Activity: List all lines in the material below that contain "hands".

........

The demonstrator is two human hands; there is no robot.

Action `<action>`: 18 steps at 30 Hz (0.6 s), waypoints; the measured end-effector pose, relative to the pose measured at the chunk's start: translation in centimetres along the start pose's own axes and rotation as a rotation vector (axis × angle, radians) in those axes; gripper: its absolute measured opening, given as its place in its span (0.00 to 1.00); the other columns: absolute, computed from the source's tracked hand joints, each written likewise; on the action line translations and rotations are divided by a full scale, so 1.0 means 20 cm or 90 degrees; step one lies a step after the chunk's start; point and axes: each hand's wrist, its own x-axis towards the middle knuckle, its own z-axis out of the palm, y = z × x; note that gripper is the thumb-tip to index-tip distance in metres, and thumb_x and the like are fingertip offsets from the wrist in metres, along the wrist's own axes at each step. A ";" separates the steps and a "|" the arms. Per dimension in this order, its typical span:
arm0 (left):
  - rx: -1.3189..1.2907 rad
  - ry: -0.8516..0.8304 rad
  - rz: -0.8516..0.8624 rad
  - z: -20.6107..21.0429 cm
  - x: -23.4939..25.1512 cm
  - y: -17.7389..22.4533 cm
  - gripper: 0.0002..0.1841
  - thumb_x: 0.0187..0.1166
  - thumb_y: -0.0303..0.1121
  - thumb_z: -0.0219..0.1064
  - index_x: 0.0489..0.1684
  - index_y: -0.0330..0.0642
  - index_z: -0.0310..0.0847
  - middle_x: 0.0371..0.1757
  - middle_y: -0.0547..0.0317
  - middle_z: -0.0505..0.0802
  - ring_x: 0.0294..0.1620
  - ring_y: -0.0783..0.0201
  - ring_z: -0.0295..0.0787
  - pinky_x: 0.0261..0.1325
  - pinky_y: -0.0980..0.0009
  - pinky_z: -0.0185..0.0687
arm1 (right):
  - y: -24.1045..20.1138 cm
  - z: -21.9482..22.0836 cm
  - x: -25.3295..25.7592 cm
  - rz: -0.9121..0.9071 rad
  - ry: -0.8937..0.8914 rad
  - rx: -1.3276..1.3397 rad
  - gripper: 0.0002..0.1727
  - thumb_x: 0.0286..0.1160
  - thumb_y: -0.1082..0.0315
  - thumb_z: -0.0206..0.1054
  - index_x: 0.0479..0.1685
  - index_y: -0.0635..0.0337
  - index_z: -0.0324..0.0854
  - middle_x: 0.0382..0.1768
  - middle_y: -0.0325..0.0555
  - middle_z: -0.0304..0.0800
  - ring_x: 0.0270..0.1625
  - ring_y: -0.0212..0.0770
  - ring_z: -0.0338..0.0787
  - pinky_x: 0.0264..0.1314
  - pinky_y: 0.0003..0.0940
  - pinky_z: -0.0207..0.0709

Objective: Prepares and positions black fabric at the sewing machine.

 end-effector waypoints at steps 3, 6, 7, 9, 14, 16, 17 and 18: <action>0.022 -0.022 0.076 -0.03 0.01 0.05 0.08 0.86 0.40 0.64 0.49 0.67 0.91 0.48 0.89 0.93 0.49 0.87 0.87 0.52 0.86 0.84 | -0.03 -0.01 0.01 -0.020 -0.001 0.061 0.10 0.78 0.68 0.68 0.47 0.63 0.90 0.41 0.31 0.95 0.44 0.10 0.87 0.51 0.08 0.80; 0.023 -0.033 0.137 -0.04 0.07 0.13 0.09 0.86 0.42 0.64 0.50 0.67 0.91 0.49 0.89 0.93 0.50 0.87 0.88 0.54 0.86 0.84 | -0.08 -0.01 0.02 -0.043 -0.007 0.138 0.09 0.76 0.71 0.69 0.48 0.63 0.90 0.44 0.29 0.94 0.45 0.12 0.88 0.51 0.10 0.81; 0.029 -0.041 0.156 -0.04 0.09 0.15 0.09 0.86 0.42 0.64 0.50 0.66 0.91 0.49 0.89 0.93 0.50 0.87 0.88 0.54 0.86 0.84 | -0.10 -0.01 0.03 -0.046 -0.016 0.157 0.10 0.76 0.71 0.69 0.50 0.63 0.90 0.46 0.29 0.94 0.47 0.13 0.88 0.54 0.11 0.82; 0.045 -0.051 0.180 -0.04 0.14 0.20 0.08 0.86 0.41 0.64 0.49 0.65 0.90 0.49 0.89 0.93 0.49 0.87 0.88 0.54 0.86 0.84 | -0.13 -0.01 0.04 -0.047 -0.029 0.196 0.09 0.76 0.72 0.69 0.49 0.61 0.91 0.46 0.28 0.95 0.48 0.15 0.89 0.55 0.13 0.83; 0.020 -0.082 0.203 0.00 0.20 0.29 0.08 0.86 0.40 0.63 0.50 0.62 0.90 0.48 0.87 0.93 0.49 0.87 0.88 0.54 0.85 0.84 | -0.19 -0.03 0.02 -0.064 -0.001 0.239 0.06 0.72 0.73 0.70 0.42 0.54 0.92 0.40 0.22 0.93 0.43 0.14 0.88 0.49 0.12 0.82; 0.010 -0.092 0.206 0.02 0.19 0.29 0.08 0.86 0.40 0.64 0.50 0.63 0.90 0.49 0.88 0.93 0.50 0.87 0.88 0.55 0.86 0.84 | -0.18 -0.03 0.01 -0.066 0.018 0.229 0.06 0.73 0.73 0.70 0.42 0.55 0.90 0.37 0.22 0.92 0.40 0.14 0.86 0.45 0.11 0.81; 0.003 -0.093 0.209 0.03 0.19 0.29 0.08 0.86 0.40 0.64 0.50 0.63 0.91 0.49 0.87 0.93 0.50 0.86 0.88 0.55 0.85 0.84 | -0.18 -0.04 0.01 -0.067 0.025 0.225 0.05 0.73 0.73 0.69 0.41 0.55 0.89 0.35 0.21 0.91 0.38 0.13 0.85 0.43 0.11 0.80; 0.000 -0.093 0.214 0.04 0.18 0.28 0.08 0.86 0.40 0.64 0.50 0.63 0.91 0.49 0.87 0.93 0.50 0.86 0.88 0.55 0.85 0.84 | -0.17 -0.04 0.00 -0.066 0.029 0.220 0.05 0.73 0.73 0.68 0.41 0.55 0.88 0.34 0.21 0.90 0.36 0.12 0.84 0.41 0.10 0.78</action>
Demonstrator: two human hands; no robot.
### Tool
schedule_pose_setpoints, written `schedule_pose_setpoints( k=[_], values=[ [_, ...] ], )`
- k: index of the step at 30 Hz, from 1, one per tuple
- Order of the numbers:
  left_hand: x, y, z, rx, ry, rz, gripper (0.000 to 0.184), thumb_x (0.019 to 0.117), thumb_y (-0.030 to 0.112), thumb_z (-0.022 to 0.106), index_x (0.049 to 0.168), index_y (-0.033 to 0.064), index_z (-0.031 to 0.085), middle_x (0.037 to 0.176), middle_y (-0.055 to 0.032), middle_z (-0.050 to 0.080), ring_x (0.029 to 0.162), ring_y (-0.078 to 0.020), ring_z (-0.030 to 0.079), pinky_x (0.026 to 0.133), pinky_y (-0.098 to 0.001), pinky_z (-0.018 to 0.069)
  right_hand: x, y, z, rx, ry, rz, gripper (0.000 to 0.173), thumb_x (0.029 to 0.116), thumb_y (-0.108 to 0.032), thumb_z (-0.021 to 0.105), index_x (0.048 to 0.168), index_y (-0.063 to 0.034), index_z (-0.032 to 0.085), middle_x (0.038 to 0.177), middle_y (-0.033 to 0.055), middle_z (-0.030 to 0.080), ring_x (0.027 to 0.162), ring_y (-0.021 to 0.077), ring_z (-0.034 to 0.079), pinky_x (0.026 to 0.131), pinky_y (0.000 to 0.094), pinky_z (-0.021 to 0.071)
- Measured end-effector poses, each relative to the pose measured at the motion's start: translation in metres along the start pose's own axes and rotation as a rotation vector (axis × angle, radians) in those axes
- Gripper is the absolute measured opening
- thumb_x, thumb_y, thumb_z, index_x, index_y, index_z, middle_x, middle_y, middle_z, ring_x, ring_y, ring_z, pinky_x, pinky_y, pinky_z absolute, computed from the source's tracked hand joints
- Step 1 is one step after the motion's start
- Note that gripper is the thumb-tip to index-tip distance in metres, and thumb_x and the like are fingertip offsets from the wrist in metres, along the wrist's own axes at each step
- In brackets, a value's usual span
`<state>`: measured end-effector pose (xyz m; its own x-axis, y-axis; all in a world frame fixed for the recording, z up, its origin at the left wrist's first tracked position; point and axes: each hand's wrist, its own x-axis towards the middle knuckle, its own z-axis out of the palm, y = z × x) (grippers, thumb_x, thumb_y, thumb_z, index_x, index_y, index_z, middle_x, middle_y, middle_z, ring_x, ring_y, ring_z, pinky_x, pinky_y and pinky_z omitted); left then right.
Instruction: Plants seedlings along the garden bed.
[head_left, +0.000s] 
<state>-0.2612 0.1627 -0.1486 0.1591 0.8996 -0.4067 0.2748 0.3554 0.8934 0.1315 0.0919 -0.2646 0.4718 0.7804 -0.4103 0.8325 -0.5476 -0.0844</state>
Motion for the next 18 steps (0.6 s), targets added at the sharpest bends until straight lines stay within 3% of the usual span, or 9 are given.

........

Task result:
The demonstrator is two human hands; there is no robot.
Demonstrator: two human hands; no robot.

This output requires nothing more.